Monday, 26 October 2009

Lost and found

Many times I have driven past cricket grounds and got that strange sensation of an elusive familiarity, a sense that somewhere, at some point, in all those hundreds of matches, I've played there. Usually it's just a faint echo, but occasionally the feeling locates itself around a very specific memory.

Last week, I passed the Officer's Club at Aldershot. It looked magnificent in the painterly autumn light; its white brick pavilion worthy of a county ground, the long covers and the golden trees the only reminder that summer has gone. 

It's actually two grounds, a small nursery separated from the main pitch by a long terrace. I played there as a very young batsman, co-opted into a police side by a neighbour. All I remember about the game is an intense determination to still be batting at tea, which was probably about twenty minutes away when I got in. I desperately wanted to know what it felt like to be one of the not out batters. I made it, and kept my pads on at the table. That's how not out I was.

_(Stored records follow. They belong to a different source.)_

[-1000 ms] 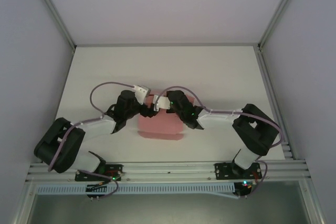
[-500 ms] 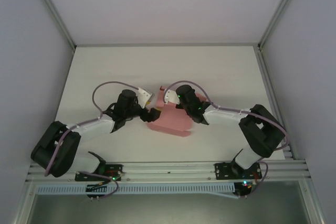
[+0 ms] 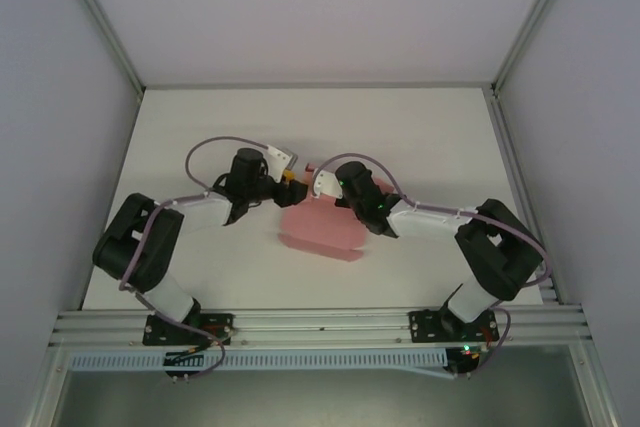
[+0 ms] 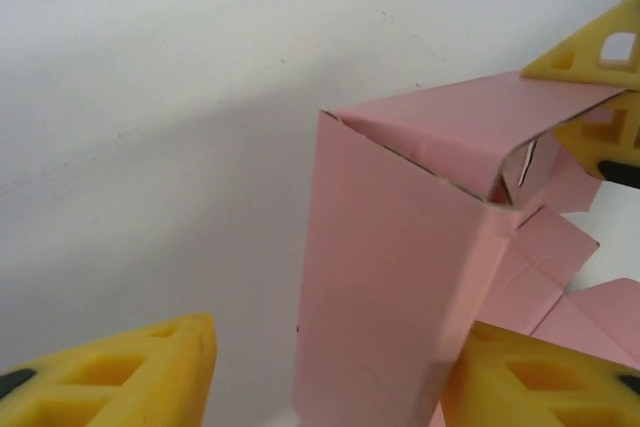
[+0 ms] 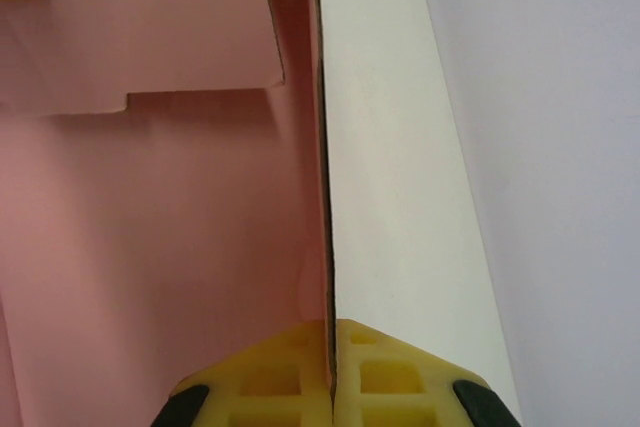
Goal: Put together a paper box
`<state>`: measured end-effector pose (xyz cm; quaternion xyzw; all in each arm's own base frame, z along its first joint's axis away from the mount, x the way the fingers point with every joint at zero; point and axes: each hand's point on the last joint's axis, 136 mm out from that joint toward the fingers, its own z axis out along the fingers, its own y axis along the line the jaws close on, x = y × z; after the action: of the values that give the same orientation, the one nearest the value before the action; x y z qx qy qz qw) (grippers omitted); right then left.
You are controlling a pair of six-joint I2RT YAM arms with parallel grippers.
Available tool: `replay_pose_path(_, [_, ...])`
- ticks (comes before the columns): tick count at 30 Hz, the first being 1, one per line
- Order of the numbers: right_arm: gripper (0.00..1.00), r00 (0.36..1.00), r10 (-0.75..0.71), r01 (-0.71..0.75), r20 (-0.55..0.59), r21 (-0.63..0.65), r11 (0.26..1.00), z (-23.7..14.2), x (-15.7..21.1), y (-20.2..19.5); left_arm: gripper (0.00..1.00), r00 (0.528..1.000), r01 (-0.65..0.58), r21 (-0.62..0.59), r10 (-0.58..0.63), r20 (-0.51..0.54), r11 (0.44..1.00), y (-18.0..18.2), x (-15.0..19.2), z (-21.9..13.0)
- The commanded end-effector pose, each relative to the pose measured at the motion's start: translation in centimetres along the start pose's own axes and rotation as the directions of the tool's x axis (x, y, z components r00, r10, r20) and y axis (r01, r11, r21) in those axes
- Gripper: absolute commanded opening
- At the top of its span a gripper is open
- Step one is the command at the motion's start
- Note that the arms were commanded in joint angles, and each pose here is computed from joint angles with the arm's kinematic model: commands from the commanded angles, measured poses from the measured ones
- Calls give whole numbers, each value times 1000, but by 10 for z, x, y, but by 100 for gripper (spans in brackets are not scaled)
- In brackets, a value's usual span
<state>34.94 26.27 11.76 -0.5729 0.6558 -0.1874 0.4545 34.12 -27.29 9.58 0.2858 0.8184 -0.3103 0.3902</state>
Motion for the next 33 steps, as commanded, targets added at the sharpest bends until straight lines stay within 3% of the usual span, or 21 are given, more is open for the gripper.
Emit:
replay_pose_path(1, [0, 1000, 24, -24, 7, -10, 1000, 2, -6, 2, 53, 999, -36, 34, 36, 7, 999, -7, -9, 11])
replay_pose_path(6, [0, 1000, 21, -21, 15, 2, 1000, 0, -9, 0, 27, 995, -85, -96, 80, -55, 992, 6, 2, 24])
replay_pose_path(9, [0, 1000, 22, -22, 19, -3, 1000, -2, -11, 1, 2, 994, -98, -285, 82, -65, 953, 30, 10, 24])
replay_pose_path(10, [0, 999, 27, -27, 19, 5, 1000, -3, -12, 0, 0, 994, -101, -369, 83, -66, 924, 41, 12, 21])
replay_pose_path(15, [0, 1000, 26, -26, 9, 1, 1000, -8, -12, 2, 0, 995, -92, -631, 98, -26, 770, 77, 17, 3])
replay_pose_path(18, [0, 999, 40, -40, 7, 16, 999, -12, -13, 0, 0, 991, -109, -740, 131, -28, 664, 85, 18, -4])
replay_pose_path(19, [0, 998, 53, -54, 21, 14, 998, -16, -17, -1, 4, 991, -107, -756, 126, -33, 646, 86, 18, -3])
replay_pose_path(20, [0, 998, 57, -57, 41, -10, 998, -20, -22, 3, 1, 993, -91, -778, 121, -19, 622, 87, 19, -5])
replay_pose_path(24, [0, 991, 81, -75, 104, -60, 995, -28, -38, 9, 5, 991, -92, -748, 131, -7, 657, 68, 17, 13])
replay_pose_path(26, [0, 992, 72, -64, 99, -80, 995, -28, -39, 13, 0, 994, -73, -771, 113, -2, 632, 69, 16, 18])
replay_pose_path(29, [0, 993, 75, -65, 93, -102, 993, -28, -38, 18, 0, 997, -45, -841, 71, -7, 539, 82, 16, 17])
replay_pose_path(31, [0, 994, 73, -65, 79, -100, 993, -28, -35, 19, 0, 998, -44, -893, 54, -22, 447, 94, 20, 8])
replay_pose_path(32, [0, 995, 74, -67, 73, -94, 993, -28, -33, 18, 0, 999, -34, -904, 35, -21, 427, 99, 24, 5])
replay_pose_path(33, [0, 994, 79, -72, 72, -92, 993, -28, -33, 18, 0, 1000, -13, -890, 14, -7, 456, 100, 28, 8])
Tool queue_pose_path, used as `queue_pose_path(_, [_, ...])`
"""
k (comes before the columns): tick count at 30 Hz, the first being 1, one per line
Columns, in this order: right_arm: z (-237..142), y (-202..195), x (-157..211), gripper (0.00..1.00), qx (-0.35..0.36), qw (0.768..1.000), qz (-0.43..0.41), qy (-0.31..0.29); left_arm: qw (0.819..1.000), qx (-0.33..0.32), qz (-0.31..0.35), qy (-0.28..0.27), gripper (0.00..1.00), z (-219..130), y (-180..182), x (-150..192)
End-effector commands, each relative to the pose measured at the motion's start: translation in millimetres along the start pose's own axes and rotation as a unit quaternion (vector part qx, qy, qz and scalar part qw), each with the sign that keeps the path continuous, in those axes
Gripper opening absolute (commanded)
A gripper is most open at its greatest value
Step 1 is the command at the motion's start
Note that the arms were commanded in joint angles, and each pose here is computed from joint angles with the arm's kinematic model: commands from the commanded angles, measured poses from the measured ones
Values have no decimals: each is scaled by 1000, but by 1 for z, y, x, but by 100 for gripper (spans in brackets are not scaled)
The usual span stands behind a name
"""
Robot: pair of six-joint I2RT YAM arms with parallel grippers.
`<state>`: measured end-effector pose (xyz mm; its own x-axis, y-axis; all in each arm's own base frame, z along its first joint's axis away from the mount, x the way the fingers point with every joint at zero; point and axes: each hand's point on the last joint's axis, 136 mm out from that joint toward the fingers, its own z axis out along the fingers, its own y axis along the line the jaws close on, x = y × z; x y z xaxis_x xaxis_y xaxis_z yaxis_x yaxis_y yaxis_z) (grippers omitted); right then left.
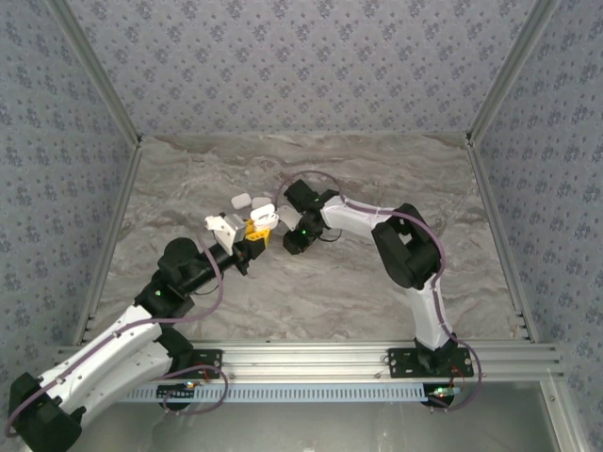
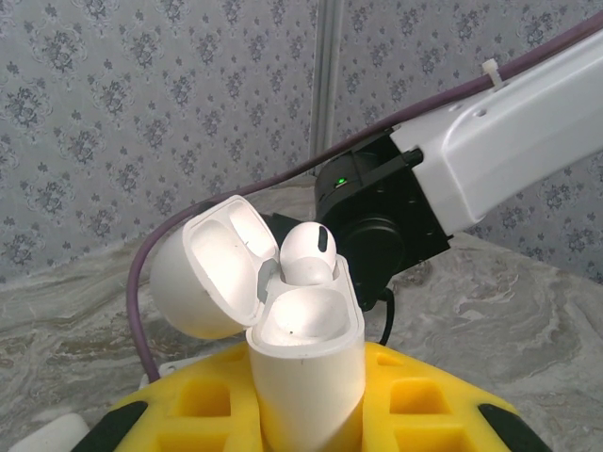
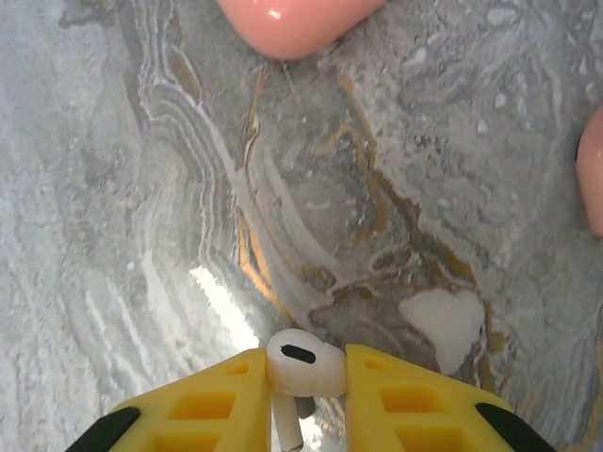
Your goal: Insert the wireless bluetooth earbuds into the charging case
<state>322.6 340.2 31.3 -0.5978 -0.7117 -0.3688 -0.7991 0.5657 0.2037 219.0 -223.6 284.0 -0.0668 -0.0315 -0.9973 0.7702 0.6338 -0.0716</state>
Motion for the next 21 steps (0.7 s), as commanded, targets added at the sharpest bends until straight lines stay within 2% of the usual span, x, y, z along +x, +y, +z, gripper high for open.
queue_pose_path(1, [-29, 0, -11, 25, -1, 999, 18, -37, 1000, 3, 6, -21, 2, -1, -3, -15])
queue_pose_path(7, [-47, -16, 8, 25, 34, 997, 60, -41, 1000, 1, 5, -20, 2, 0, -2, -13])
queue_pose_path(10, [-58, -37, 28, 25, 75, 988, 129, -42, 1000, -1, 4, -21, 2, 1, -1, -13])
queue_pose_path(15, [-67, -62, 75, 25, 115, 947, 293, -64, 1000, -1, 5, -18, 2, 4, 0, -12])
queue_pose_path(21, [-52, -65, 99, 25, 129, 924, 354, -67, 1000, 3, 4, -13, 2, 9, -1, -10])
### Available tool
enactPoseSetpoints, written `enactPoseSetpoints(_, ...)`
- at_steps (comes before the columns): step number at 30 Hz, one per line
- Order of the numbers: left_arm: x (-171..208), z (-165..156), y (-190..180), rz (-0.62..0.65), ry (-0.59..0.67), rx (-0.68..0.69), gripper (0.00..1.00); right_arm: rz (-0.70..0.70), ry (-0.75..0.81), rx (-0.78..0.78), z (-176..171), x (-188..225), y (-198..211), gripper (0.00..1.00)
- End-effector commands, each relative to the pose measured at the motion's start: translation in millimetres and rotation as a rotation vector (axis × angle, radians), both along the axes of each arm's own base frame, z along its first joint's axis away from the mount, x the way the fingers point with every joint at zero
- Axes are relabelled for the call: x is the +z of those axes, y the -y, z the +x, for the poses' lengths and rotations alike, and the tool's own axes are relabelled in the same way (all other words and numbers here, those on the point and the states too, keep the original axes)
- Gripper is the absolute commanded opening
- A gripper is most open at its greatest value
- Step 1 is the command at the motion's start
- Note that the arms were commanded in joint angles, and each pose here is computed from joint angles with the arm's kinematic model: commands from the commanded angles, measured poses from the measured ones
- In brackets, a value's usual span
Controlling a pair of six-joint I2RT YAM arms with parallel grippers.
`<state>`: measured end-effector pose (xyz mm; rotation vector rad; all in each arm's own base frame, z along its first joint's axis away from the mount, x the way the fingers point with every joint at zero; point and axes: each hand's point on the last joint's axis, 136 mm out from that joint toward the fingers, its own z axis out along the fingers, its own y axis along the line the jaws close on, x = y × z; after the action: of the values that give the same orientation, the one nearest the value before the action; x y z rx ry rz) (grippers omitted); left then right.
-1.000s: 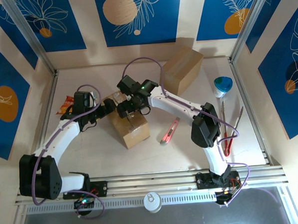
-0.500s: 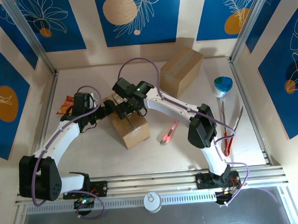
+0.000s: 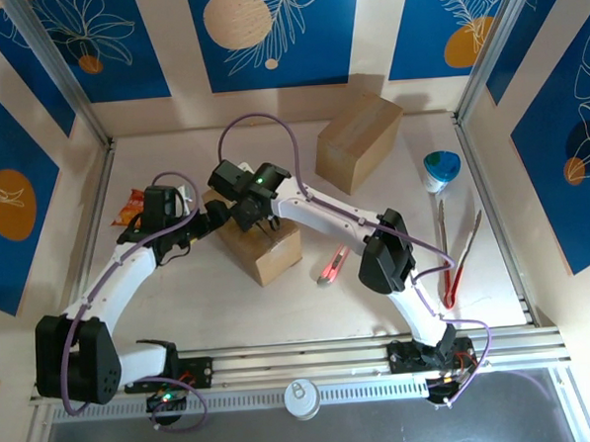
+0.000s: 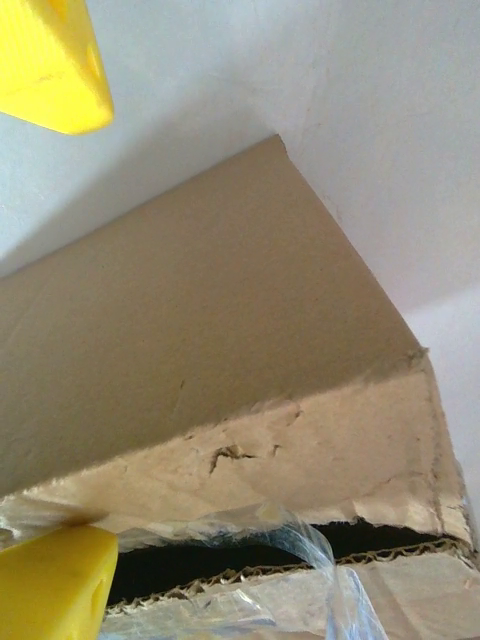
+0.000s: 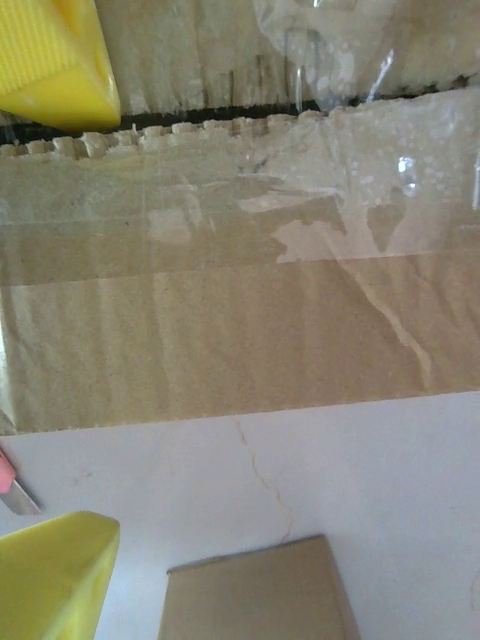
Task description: Unpack the express box
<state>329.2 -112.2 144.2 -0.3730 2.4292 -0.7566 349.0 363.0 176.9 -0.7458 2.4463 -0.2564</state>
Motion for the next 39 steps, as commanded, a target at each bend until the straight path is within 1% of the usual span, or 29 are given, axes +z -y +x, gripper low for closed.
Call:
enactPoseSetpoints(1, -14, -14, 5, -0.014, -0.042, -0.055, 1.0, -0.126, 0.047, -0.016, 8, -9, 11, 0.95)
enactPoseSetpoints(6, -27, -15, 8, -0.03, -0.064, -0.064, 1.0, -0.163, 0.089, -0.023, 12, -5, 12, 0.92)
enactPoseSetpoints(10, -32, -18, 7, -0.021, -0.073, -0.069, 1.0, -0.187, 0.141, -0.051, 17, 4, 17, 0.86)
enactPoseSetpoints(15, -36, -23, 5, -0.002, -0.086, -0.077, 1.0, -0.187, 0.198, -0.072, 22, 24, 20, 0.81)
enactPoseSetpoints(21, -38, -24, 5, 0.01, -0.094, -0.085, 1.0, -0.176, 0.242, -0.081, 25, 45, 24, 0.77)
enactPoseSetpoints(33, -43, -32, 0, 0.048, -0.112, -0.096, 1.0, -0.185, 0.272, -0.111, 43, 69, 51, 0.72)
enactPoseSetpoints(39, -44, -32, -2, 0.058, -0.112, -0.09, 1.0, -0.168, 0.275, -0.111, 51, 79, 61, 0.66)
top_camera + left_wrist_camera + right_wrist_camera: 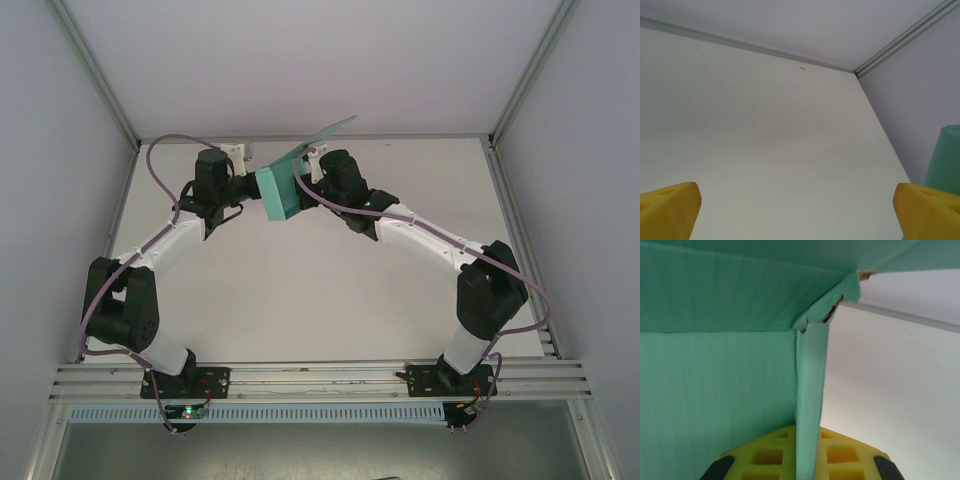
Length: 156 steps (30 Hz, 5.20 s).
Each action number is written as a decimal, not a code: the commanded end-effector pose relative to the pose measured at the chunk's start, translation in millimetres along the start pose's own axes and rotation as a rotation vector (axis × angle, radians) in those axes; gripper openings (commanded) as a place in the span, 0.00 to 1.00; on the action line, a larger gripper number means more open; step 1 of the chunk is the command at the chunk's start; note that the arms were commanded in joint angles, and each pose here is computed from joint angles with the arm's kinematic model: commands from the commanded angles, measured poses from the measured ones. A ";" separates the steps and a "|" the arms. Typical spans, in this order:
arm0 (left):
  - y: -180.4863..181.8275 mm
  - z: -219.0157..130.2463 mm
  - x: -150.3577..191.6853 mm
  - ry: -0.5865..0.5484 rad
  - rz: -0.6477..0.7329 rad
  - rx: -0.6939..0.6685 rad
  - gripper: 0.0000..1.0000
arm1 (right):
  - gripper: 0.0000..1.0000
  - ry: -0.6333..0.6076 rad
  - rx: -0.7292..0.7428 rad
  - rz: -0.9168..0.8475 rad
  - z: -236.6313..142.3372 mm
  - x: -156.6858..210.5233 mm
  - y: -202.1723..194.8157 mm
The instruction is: Assemble paper box
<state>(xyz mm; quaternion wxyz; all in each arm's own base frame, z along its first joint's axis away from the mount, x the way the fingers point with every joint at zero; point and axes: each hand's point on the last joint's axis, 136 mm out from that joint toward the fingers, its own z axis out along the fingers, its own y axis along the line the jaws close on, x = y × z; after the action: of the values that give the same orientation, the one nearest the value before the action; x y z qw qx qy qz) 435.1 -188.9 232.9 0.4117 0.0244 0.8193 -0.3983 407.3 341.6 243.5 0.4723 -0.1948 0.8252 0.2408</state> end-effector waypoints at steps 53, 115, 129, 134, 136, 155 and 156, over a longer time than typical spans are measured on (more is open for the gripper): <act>140.7 -142.8 114.3 0.125 -0.068 -1.031 1.00 | 0.00 0.610 0.480 0.264 -14.1 215.7 -112.5; 52.9 23.7 83.6 0.682 0.567 -0.018 0.50 | 0.35 0.531 -0.379 -0.359 -18.2 97.4 -131.2; 55.4 35.3 51.1 0.532 0.515 -0.247 0.00 | 0.00 0.426 -0.042 -0.249 -8.7 61.6 -141.9; 36.4 36.8 59.0 0.514 0.467 -0.233 0.00 | 0.00 0.336 -0.011 -0.147 -12.5 53.6 -125.4; 36.1 37.1 64.6 0.522 0.488 -0.246 0.00 | 0.02 0.344 -0.002 -0.166 -13.2 57.8 -123.5; 40.3 29.2 79.4 0.537 0.530 -0.252 0.04 | 0.91 0.188 0.231 0.173 -66.8 62.7 -172.2; 39.6 28.2 79.2 0.529 0.531 -0.250 0.04 | 0.91 0.188 0.230 0.213 -73.1 70.3 -173.5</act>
<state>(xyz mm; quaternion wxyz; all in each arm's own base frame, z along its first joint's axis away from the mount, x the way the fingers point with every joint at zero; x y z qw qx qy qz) 419.7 -202.2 133.8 0.2575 0.2789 0.9116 -0.1579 422.8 168.6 161.3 0.3560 -0.1608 0.9095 0.1424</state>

Not far from there, also on army land, was an old shed with nets in it that we used in winter. It was always cold; a floor of hard, polished wooden boards with mats laid over the top. Bowlers had room for their full run, and because of the surface, got a fast, skidding bounce, not steep but rapid.

There, I tasted real pain for the first time. One of the bowlers was a couple of years older, a decent, slingy quick with a fast arm. The surface was made for him. One day I inside-edged a short one into the fleshy part of my thigh. It hurt so much I actually couldn't breathe for a minute. Two balls later, he did it again, on the exact same spot. It felt like a knife blade going in. You could see the stitches of the ball in the bruise mark, which went from groin to knee, a glowing black in the middle, going through all degrees of purple out to yellow at the edges. I can almost feel it now.

6 comments:

Mark said...

First game I ever played in on the hallowed first eleven square at college - U13's Second XI. We bowled them out for 80 odd and the cricket master deemed half an hours batting before tea - which was taken in the pavilion, rather than in the school canteen. (Esteemed folk like Cowdrey, Dexter, Brearley and Graveney had used the said pavilion)

I scored 5 not out in the half an hour - and we 'teaed' on 16-5!

For that 20 minute break, I felt like the mutt's nutts.

Then go out in the over afterwards!

The Old Batsman said...
This comment has been removed by the author.
The Old Batsman said...

Not out at tea - it's the fucking bomb. A great moment in life.

Gaurav Sethi said...

Absolute gold OB, rave on.

Tom Redfern said...

played against the Army there this year. I think it's the same ground. Proper pavillion in that you have to walk down a long-ish flight of steps and a good walk till you get to the middle.

The Old Batsman said...

Cheers Naked! Tom, yes, that's the one. Nice place.